Exercise aim >> Across the entries, count the lines that include "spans" and report only that number.

Data shown >>
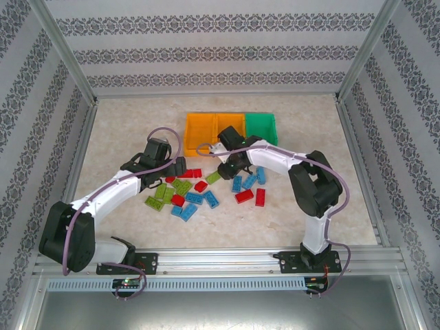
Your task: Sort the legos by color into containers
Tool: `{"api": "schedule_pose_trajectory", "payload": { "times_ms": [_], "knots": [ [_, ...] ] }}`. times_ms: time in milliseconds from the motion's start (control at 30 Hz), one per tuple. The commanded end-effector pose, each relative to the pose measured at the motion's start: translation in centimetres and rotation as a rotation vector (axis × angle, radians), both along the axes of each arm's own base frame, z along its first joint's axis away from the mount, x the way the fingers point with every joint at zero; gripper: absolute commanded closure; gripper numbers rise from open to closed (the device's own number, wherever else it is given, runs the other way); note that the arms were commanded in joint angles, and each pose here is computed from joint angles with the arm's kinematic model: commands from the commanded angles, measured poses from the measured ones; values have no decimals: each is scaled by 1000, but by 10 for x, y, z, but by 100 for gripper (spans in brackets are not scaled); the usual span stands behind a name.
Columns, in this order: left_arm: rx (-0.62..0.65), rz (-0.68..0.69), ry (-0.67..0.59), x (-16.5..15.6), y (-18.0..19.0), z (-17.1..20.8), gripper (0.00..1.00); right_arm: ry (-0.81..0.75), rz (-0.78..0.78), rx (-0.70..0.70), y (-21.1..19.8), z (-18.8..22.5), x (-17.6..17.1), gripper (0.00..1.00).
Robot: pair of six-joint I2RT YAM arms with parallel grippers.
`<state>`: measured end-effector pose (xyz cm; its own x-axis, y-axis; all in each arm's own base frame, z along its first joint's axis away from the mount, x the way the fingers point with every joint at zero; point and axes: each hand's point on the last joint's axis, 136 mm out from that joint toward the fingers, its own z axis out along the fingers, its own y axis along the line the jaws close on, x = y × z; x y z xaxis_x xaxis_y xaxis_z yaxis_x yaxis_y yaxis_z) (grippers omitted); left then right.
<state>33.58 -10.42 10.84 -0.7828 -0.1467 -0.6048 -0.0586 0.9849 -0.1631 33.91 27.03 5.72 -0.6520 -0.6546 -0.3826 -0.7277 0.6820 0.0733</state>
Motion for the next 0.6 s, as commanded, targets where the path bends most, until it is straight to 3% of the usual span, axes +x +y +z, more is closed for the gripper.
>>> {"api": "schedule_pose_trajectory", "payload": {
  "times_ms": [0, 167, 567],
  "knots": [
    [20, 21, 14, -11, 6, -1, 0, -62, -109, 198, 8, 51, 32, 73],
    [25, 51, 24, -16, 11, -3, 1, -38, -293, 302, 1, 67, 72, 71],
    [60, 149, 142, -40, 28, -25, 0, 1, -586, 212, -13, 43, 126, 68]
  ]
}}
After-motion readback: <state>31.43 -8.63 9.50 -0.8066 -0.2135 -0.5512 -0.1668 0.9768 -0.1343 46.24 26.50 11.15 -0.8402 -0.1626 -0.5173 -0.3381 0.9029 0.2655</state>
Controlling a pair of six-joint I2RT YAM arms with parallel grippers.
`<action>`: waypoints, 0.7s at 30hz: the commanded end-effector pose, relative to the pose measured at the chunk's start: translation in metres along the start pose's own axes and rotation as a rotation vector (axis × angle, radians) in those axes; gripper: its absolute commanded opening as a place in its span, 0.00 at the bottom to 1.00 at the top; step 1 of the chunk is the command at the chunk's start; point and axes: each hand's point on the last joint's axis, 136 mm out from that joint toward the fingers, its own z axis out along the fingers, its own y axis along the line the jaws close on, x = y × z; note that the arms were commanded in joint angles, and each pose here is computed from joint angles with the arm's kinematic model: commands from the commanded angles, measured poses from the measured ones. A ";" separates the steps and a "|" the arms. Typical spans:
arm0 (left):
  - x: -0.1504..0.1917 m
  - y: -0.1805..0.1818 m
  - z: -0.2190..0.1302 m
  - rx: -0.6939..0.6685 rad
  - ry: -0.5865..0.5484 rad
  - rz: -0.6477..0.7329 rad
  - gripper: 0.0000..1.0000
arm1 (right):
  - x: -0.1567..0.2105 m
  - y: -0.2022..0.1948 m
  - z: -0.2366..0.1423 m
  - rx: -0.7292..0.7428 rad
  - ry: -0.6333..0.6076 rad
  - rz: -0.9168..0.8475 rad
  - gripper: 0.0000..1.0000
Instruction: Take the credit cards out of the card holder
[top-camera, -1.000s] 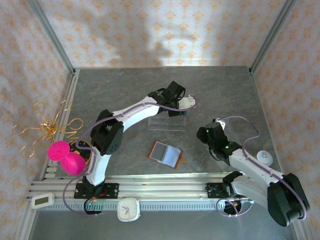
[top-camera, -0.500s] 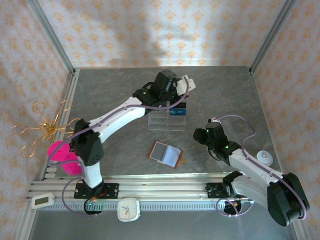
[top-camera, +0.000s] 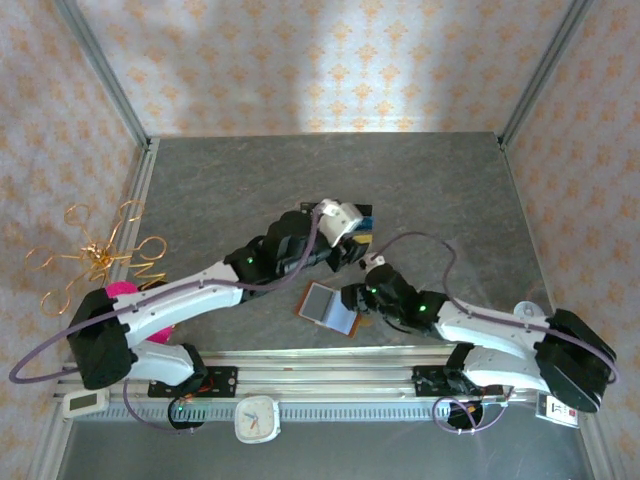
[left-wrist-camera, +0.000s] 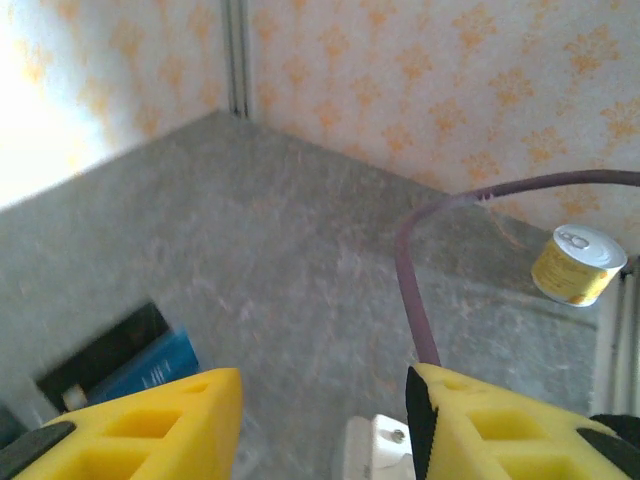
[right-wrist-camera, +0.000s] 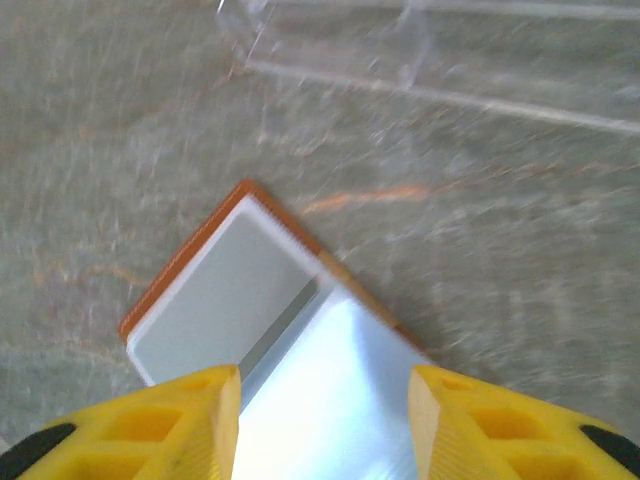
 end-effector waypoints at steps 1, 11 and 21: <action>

Answer to this problem >> 2